* _Work instruction_: Somewhere below are a line with "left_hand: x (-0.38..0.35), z" and a later line with "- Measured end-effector". Output exactly those lines and all lines between them.

* _Given information_:

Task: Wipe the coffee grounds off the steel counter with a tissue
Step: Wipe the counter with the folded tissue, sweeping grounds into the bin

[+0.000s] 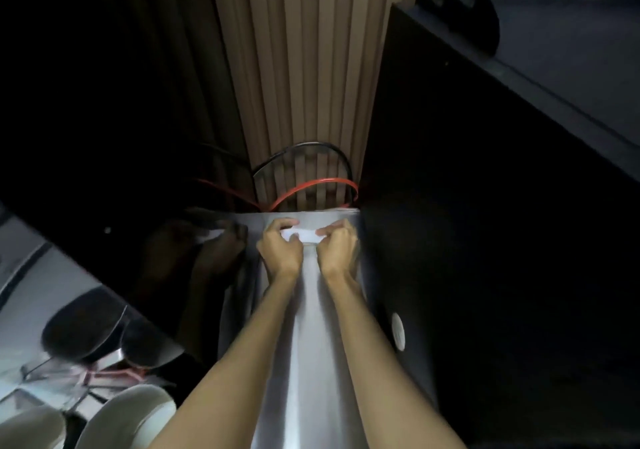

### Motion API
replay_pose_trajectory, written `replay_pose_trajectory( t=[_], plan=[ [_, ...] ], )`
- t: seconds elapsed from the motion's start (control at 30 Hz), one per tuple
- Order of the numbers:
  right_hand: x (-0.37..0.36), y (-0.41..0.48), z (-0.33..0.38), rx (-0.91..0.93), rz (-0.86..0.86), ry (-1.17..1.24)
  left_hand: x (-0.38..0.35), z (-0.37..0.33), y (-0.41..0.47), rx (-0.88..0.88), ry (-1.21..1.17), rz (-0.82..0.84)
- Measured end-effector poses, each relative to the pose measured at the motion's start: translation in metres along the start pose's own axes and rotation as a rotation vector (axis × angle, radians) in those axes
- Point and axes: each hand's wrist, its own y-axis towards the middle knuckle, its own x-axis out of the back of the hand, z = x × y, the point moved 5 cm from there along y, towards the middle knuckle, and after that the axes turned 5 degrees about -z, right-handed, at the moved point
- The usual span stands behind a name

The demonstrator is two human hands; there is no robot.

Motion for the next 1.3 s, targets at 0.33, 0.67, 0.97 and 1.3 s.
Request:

* _Solution to this problem_:
  left_hand: x (-0.38..0.35), z (-0.37..0.33), y (-0.41..0.47), rx (-0.88..0.88), ry (-1.21..1.17), rz (-0.82..0.84)
- Measured end-effector poses, each relative to the pose measured at the motion's start: translation in metres along the start pose's own axes and rotation as a rotation vector (axis × angle, radians) in those axes

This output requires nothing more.